• About this task: Among the records that follow, find each line holding the word "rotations" and copy it.

(Records from a data source)
▬▬▬▬▬▬

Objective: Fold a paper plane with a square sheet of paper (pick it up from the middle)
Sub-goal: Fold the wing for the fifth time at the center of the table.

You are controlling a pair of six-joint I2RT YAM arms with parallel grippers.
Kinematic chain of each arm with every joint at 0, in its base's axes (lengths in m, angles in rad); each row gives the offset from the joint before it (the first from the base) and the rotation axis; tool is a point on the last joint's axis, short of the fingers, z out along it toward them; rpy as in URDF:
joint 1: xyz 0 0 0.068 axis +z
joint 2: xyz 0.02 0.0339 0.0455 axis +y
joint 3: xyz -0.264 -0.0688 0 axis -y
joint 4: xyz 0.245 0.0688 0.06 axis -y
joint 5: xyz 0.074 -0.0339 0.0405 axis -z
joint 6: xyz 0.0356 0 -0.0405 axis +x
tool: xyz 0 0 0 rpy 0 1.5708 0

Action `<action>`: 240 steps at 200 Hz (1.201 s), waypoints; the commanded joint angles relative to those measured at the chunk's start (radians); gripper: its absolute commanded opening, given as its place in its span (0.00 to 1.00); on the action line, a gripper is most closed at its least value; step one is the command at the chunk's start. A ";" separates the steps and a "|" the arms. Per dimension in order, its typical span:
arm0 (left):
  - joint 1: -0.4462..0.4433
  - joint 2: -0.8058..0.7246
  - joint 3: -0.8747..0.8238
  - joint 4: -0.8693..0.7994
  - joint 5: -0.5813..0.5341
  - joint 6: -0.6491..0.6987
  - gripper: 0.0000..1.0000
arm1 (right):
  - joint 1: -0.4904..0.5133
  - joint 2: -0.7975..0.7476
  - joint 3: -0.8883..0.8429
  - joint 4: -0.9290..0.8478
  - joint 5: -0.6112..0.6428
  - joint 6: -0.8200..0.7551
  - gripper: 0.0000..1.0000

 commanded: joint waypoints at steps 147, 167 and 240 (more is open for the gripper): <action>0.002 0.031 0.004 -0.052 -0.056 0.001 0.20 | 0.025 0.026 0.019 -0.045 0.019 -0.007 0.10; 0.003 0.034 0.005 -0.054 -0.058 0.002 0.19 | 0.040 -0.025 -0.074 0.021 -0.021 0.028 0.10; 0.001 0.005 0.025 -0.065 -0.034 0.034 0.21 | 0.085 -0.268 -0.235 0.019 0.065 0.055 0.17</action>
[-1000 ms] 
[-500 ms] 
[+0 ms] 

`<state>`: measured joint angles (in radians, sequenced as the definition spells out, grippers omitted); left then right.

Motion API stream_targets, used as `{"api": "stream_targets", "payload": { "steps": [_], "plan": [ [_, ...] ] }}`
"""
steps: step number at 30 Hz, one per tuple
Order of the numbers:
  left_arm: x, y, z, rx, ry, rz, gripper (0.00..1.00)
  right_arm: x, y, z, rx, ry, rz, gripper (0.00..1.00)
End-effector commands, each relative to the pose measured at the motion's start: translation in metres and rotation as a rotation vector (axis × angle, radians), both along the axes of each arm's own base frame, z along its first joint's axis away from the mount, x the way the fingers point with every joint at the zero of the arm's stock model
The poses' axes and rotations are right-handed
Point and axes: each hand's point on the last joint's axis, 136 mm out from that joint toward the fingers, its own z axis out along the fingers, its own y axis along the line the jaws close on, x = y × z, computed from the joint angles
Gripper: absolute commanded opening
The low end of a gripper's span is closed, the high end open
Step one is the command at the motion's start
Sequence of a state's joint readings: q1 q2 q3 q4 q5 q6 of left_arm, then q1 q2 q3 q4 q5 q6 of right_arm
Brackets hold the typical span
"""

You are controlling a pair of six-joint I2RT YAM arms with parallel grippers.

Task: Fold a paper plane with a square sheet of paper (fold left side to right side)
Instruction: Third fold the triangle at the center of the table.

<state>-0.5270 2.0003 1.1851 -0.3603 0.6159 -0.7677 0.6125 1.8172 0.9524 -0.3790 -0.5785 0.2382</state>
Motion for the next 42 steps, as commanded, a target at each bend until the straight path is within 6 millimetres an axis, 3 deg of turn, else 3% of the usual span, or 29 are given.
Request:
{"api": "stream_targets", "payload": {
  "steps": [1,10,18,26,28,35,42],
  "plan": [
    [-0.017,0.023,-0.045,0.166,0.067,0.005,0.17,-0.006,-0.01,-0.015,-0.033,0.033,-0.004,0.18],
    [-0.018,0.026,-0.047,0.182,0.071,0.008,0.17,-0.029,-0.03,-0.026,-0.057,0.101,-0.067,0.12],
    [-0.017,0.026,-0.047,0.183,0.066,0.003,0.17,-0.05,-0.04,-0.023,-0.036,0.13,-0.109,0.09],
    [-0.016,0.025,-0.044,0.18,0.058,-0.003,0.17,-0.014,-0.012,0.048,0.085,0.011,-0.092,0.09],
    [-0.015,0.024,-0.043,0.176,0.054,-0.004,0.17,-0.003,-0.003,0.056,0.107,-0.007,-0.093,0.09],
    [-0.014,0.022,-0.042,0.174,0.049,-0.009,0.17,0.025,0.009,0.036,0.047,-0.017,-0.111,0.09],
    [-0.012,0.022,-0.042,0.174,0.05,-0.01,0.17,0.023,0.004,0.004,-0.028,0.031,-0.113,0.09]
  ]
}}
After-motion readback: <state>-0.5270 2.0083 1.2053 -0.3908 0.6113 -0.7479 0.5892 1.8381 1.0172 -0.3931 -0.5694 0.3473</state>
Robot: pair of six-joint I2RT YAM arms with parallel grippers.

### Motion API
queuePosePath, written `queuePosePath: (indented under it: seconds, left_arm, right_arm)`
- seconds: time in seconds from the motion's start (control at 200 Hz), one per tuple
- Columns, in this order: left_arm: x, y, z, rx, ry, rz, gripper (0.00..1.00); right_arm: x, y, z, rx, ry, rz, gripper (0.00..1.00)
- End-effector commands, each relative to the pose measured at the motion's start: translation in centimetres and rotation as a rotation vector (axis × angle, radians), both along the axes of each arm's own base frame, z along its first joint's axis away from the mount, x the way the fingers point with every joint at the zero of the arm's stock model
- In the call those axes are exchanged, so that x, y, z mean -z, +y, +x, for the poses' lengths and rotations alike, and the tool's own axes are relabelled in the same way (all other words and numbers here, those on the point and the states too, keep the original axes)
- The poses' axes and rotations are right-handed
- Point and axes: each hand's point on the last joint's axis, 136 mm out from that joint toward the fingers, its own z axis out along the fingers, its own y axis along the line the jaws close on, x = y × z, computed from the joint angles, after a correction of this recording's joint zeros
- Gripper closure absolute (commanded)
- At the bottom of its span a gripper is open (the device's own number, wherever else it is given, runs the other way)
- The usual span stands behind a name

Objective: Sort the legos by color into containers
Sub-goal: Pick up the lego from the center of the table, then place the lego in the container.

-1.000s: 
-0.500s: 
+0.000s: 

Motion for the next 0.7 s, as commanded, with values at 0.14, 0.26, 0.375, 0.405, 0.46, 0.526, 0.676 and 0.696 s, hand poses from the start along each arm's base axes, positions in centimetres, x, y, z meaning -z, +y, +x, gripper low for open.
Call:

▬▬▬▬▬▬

• Written answer:
The poses' axes and rotations are right-handed
- In the call those axes are exchanged, so that x, y, z mean -z, +y, +x, for the poses' lengths and rotations alike, and the tool's own axes are relabelled in the same way (all other words and numbers here, those on the point and the states too, keep the original axes)
- The poses' axes and rotations are right-handed

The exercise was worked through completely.